Assignment ▸
All of the lines below should be output exactly as shown.

Data section ▸

------------

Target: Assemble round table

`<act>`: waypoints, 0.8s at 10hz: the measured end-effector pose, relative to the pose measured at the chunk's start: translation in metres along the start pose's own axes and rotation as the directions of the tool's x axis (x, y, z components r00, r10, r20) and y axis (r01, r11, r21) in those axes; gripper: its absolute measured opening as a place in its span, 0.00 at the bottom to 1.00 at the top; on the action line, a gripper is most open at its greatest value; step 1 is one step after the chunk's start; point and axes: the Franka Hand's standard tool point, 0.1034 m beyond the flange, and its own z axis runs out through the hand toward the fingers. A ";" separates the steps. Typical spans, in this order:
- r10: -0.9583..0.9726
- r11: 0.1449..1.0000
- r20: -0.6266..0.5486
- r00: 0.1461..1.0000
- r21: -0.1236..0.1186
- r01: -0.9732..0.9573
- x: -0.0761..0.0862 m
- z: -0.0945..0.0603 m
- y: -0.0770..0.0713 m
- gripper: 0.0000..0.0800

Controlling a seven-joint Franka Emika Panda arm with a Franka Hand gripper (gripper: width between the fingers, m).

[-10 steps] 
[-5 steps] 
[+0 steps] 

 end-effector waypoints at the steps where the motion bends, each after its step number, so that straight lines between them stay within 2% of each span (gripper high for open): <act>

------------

Task answer ▸
Target: Assemble round table

`<act>`: waypoints, 0.8s at 10hz: the measured end-effector pose, relative to the pose measured at the chunk's start: translation in metres along the start pose's own axes and rotation as the directions of the tool's x axis (x, y, z components r00, r10, r20) and y axis (r01, r11, r21) in those axes; gripper: its absolute measured opening as a place in its span, 0.00 at the bottom to 1.00 at the top; on the action line, a gripper is most open at its greatest value; step 1 is one step after the chunk's start; point and axes: the Franka Hand's standard tool point, 0.1034 m beyond the flange, and its own z axis runs out through the hand toward the fingers. A ";" separates the steps. Typical spans, in this order:
- r10: -0.9583..0.9726
- r11: 0.1449..1.0000
- r20: -0.6266..0.5486
- r00: 0.1461..1.0000
- r21: -0.1236..0.1186
- r01: -0.9732..0.9573
- x: -0.0761..0.0862 m
- z: -0.0945..0.0603 m
- y: -0.0770..0.0713 m
- gripper: 0.0000..0.0800

Controlling a seven-joint Franka Emika Panda arm with a Franka Hand gripper (gripper: width between the fingers, m).

[-10 steps] 
[-5 steps] 
[+0 steps] 

 end-effector waypoints at the steps where the motion bends, each after its step number, so that straight lines between them stay within 2% of each span (gripper high for open): <act>

The given output is complete.